A simple select to retrieve all comments for a given event, with an
outer join to retrieve creators:

select comments.*, users.*
from comments
left outer join users on
   users.id = comments.creator_id
inner join events_comments on
   comments.id = events_comments.comment_id
   and events_comments.event_id = 9244

...uses the following execution plan:


   QUERY PLAN
------------------------------------------------------------------------
------------------------------------------------------------------------
-------------
Hash Join  (cost=1138.11..29763.30 rows=9 width=805) (actual
time=1002.348..1493.016 rows=3 loops=1)
    Hash Cond: ("outer".id = "inner".comment_id)
    ->  Hash Left Join  (cost=1119.99..28858.50 rows=177318
width=805) (actual time=28.919..1440.155 rows=177448 loops=1)
          Hash Cond: ("outer".creator_id = "inner".id)
          ->  Seq Scan on comments  (cost=0.00..9230.18 rows=177318
width=325) (actual time=0.005..117.746 rows=177448 loops=1)
          ->  Hash  (cost=531.19..531.19 rows=9119 width=480) (actual
time=28.883..28.883 rows=9119 loops=1)
                ->  Seq Scan on users  (cost=0.00..531.19 rows=9119
width=480) (actual time=0.003..6.555 rows=9119 loops=1)
    ->  Hash  (cost=18.10..18.10 rows=9 width=4) (actual
time=0.050..0.050 rows=3 loops=1)
          ->  Index Scan using events_comments_event_id_index on
events_comments  (cost=0.00..18.10 rows=9 width=4) (actual
time=0.028..0.038 rows=3 loops=1)
                Index Cond: (event_id = 9244)
Total runtime: 1493.565 ms

In this case there are three comments. Every comment has a creator
user here, so an inner join will produce the same results, but the
execution plan is considerably more efficient:


   QUERY PLAN
------------------------------------------------------------------------
------------------------------------------------------------------------
-------------
Nested Loop  (cost=0.00..104.52 rows=8 width=805) (actual
time=0.059..0.117 rows=3 loops=1)
    ->  Nested Loop  (cost=0.00..50.75 rows=9 width=325) (actual
time=0.045..0.078 rows=3 loops=1)
          ->  Index Scan using events_comments_event_id_index on
events_comments  (cost=0.00..18.10 rows=9 width=4) (actual
time=0.026..0.033 rows=3 loops=1)
                Index Cond: (event_id = 9244)
          ->  Index Scan using comments_pkey on comments
(cost=0.00..3.62 rows=1 width=325) (actual time=0.011..0.012 rows=1
loops=3)
                Index Cond: (comments.id = "outer".comment_id)
    ->  Index Scan using users_pkey on users  (cost=0.00..5.96 rows=1
width=480) (actual time=0.009..0.010 rows=1 loops=3)
          Index Cond: (users.id = "outer".creator_id)
Total runtime: 0.354 ms

The outer join seems unnecessarily slow. Is there anything I can do
to speed it up?

PostgreSQL 8.1.3 on OS X (MacPorts).

Alexander.

Re: Slow left outer join

From
Richard Broersma Jr
Date:
> The outer join seems unnecessarily slow. Is there anything I can do
> to speed it up?
>
> PostgreSQL 8.1.3 on OS X (MacPorts).

This is just a guess on my part, but would it help if you preformed the inner join first to filter
out the most of the unwated rows that then preform the outer join with what is left over?

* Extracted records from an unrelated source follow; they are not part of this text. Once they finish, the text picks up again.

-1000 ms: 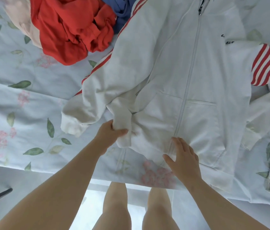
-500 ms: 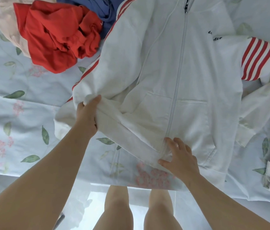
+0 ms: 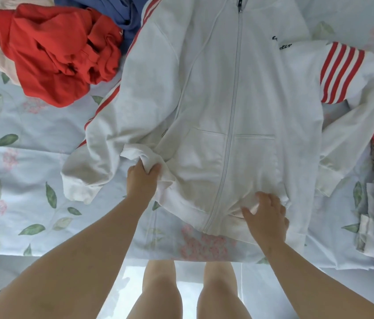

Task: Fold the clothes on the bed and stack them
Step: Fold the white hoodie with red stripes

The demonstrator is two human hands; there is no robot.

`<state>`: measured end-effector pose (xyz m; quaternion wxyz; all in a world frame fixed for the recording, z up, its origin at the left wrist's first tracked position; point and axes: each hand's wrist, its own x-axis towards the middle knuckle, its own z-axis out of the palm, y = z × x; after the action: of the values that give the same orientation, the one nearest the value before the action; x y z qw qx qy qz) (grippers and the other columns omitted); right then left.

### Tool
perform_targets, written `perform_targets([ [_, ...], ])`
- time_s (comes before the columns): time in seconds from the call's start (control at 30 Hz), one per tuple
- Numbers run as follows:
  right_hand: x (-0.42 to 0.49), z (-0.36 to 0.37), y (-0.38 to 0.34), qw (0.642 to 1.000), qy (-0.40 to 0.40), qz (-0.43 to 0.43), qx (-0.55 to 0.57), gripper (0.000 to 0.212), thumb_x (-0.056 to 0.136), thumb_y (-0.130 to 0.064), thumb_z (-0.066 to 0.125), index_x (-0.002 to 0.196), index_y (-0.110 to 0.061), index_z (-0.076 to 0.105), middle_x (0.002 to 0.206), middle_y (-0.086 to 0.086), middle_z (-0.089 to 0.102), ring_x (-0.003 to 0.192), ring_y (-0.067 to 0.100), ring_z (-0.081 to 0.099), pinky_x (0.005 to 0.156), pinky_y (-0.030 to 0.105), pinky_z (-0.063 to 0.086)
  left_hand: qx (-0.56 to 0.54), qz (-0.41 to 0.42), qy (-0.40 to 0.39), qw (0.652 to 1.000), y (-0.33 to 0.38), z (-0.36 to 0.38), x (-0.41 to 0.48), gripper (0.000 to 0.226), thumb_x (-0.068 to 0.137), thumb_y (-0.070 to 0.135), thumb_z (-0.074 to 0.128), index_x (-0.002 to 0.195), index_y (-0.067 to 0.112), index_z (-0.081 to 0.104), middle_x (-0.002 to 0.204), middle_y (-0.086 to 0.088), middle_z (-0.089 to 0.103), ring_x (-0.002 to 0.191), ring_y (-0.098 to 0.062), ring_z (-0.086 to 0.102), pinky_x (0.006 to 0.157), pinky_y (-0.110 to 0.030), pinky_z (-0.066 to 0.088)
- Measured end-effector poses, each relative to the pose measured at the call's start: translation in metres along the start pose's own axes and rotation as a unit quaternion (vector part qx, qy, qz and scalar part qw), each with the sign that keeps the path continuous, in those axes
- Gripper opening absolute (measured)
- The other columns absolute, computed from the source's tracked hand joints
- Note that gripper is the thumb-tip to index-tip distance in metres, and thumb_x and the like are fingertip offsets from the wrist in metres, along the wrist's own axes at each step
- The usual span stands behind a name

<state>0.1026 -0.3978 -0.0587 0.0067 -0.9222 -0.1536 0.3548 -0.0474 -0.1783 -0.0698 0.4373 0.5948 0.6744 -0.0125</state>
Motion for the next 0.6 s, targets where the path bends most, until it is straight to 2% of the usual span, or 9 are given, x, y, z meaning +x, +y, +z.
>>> perform_targets([
  [0.07,0.003,-0.003,0.008,0.999,-0.004,0.048,-0.008,0.059,0.088,-0.047,0.057,0.138,-0.026,0.036,0.148,0.004,0.023,0.132,0.028,0.030,0.100,0.046,0.032,-0.141,-0.037,-0.019,0.989,0.010,-0.002,0.001,0.031,0.095,0.027,0.051,0.125,0.017,0.050,0.104,-0.004,0.062,0.097,-0.026,0.061,0.084,-0.042,0.053],
  [0.13,0.004,-0.003,0.010,0.997,-0.006,0.071,-0.014,0.068,0.086,-0.053,0.056,0.142,-0.030,0.025,0.153,0.003,0.011,0.136,0.029,0.021,0.102,0.051,0.030,-0.326,-0.108,0.014,0.939,0.019,0.001,-0.002,0.022,0.095,0.025,0.053,0.116,0.023,0.049,0.106,-0.002,0.061,0.097,-0.022,0.061,0.088,-0.041,0.053],
  [0.2,0.002,-0.001,0.009,0.994,-0.010,0.104,0.008,0.080,0.083,-0.056,0.058,0.146,-0.032,0.014,0.155,0.003,0.001,0.139,0.030,0.014,0.103,0.056,0.028,-0.392,-0.170,0.063,0.902,0.022,0.011,-0.008,0.043,0.086,0.034,0.066,0.122,0.023,0.043,0.117,-0.001,0.056,0.100,-0.020,0.058,0.091,-0.038,0.050],
  [0.27,0.003,0.000,0.011,0.990,-0.008,0.136,0.047,0.090,0.081,-0.057,0.060,0.149,-0.029,0.008,0.156,0.004,0.000,0.138,0.033,0.016,0.102,0.056,0.030,-0.358,-0.209,0.042,0.909,0.019,0.024,-0.018,0.081,0.072,0.038,0.079,0.136,0.022,0.033,0.125,-0.001,0.051,0.107,-0.022,0.056,0.095,-0.042,0.048],
  [0.3,0.003,-0.001,0.013,0.988,-0.003,0.143,0.056,0.092,0.081,-0.058,0.060,0.149,-0.028,0.006,0.156,0.005,0.003,0.137,0.034,0.019,0.100,0.056,0.031,-0.325,-0.216,0.025,0.920,0.018,0.029,-0.022,0.088,0.069,0.033,0.082,0.139,0.022,0.030,0.124,-0.001,0.052,0.108,-0.023,0.055,0.095,-0.043,0.048],
  [0.37,0.006,-0.003,0.019,0.988,0.013,0.149,0.044,0.092,0.081,-0.061,0.058,0.149,-0.024,0.007,0.154,0.006,0.011,0.134,0.035,0.025,0.098,0.055,0.033,-0.286,-0.218,-0.005,0.933,0.012,0.036,-0.023,0.077,0.071,0.019,0.082,0.133,0.019,0.037,0.121,-0.004,0.057,0.107,-0.025,0.057,0.095,-0.045,0.049],
  [0.43,0.008,-0.005,0.024,0.985,0.036,0.164,0.030,0.093,0.079,-0.065,0.056,0.148,-0.022,0.010,0.151,0.007,0.019,0.130,0.034,0.030,0.096,0.054,0.034,-0.261,-0.231,-0.033,0.937,0.012,0.035,-0.020,0.051,0.077,0.014,0.076,0.120,0.015,0.049,0.118,-0.009,0.060,0.104,-0.028,0.059,0.094,-0.045,0.050],
  [0.53,0.011,-0.007,0.030,0.977,0.047,0.199,0.060,0.093,0.076,-0.065,0.060,0.144,-0.022,0.014,0.142,0.011,0.027,0.124,0.035,0.034,0.091,0.055,0.036,-0.260,-0.236,-0.059,0.935,0.014,0.030,-0.014,0.029,0.079,0.021,0.074,0.101,0.024,0.057,0.110,-0.006,0.062,0.103,-0.030,0.059,0.090,-0.045,0.052],
  [0.6,0.015,-0.011,0.034,0.971,0.020,0.219,0.098,0.086,0.080,-0.055,0.063,0.142,-0.019,0.016,0.134,0.018,0.035,0.119,0.038,0.039,0.089,0.054,0.039,-0.269,-0.231,-0.054,0.933,0.019,0.025,-0.011,0.031,0.080,0.025,0.073,0.102,0.024,0.053,0.101,-0.002,0.060,0.097,-0.026,0.059,0.074,-0.036,0.052],
])
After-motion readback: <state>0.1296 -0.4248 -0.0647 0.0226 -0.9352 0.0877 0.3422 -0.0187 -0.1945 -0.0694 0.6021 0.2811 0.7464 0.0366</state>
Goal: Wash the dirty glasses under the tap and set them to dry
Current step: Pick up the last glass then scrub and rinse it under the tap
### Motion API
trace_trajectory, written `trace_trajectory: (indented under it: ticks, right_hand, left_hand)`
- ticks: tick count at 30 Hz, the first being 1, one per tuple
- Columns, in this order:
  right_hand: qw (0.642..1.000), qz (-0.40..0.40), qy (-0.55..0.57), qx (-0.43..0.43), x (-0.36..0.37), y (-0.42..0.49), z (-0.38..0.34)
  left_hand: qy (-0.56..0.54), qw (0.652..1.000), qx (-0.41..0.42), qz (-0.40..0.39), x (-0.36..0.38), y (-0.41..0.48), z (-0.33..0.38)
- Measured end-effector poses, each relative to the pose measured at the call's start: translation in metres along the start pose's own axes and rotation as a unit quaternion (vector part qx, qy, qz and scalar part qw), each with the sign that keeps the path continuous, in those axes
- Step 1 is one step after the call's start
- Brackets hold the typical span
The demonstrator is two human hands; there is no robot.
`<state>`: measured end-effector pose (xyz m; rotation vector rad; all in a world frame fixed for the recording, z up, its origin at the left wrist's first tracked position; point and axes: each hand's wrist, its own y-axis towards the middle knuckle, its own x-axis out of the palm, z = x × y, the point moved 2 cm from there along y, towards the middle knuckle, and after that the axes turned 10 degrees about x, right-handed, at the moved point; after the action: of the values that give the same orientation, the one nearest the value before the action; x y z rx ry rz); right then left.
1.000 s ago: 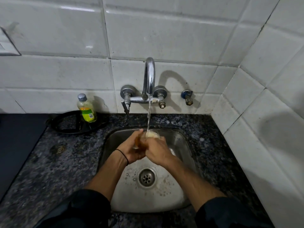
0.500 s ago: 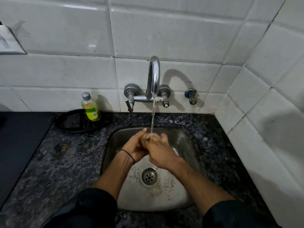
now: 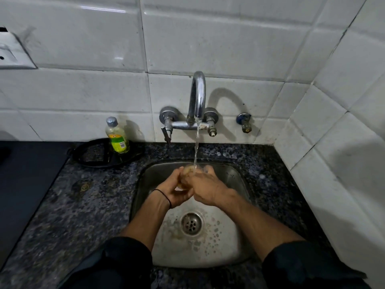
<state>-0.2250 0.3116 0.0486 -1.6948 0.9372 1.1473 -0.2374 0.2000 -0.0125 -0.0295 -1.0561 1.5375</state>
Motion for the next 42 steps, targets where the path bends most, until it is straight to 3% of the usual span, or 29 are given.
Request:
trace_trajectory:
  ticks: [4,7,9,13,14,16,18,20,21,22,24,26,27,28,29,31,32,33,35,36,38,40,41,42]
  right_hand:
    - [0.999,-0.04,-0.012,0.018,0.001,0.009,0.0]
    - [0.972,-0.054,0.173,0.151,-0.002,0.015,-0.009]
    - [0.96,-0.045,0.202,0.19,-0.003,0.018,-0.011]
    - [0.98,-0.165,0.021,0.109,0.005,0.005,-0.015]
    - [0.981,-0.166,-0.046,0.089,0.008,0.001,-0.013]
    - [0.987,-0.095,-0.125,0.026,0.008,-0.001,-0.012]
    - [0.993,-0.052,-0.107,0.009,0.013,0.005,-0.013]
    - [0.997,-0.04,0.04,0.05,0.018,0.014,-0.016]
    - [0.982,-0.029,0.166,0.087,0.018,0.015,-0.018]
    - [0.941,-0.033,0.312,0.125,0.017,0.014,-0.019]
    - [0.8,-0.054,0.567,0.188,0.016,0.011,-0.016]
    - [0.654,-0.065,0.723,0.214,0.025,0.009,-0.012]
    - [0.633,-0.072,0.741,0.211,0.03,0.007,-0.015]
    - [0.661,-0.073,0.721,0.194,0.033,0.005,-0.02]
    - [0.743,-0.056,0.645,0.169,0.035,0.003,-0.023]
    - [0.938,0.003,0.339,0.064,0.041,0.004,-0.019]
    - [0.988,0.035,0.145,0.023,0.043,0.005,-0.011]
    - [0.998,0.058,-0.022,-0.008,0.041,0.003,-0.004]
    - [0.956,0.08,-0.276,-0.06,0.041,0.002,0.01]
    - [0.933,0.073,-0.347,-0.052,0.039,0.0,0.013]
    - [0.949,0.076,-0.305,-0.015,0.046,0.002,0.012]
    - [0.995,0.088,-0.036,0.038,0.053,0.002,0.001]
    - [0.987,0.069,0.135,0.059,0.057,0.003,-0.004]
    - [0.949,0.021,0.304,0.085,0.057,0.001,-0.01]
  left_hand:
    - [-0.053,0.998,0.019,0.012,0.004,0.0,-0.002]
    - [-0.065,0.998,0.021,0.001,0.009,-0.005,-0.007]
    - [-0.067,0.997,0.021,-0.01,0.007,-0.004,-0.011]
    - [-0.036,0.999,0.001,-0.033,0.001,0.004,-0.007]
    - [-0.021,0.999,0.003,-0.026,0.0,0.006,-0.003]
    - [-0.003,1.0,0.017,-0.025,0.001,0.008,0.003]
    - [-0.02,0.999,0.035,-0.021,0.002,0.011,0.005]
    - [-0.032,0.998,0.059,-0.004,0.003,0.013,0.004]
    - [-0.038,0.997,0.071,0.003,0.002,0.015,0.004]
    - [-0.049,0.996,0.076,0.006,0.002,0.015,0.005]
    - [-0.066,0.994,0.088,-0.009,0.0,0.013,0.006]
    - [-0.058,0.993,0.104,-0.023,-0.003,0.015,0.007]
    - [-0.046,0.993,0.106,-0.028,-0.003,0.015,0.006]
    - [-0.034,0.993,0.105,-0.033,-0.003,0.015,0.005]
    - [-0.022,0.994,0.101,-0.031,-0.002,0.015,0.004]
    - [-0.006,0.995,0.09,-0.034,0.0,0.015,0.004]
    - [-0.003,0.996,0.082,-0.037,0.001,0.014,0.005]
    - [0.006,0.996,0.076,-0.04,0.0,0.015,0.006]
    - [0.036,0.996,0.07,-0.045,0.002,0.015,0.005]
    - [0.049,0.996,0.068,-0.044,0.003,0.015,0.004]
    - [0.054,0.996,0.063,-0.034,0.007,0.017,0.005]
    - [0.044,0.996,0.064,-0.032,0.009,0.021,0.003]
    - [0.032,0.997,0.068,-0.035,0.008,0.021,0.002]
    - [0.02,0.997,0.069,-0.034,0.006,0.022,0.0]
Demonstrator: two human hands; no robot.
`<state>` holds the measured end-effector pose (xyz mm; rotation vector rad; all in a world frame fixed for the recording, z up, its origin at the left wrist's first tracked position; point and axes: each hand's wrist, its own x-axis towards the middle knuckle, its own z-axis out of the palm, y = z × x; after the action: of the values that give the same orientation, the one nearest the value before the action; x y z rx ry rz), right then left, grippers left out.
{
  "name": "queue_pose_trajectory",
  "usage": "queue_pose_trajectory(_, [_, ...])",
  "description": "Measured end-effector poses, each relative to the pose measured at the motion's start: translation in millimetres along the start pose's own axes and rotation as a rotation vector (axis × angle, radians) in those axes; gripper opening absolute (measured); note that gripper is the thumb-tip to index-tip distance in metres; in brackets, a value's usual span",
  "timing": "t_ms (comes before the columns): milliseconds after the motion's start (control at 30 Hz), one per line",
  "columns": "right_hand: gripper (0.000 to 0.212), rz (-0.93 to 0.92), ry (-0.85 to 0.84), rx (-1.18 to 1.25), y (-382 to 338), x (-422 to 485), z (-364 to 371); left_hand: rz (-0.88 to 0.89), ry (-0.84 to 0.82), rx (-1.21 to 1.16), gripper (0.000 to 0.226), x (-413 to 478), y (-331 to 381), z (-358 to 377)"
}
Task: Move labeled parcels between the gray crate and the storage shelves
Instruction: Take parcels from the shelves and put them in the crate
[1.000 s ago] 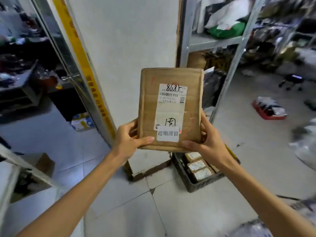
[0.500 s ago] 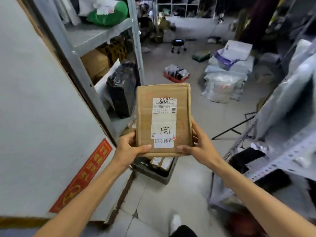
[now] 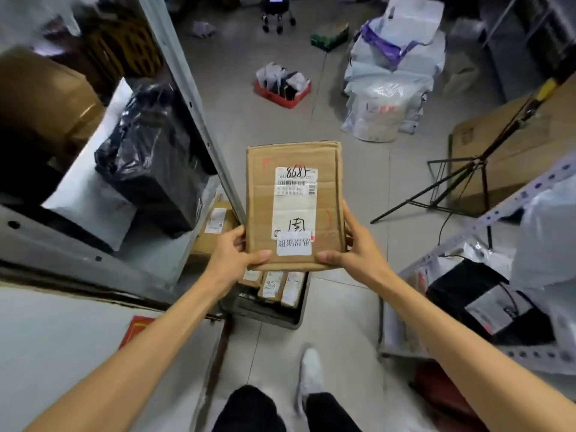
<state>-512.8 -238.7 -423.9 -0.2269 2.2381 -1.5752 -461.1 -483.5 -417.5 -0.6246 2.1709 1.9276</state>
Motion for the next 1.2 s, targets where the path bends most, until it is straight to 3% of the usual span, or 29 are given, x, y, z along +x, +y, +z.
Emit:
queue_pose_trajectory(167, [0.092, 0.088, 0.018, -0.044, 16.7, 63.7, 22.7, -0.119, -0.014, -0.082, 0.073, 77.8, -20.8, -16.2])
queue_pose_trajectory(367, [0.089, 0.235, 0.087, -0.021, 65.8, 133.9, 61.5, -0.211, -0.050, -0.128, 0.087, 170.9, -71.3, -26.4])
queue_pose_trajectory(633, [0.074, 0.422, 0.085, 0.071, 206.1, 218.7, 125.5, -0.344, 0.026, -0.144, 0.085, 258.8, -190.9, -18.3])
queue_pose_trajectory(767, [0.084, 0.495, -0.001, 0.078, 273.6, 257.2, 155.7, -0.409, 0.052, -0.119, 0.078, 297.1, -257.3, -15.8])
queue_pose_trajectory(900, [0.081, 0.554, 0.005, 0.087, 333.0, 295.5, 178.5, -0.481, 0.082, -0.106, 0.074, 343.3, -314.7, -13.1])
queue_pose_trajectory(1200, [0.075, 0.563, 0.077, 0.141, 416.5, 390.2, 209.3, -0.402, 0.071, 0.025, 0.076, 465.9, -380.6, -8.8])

But just double check that results are as you expect.

Regards,

Richard Broersma Jr.

Re: Slow left outer join

From
Tom Lane
Date:
Alexander Staubo <alex@purefiction.net> writes:
> select comments.*, users.*
> from comments
> left outer join users on
>    users.id = comments.creator_id
> inner join events_comments on
>    comments.id = events_comments.comment_id
>    and events_comments.event_id = 9244

> The outer join seems unnecessarily slow.

Try flipping the order of the two joins.  PG 8.2 will be smart enough to
do that for itself, but no existing release understands when it's safe
to rearrange outer-join order.

            regards, tom lane

Re: Slow left outer join

From
Alexander Staubo
Date:
On Nov 27, 2006, at 02:45 , Tom Lane wrote:

> Alexander Staubo <alex@purefiction.net> writes:
>> select comments.*, users.*
>> from comments
>> left outer join users on
>>    users.id = comments.creator_id
>> inner join events_comments on
>>    comments.id = events_comments.comment_id
>>    and events_comments.event_id = 9244
>
>> The outer join seems unnecessarily slow.
>
> Try flipping the order of the two joins.  PG 8.2 will be smart
> enough to
> do that for itself, but no existing release understands when it's safe
> to rearrange outer-join order.

That fixes it. Thanks.

Alexander.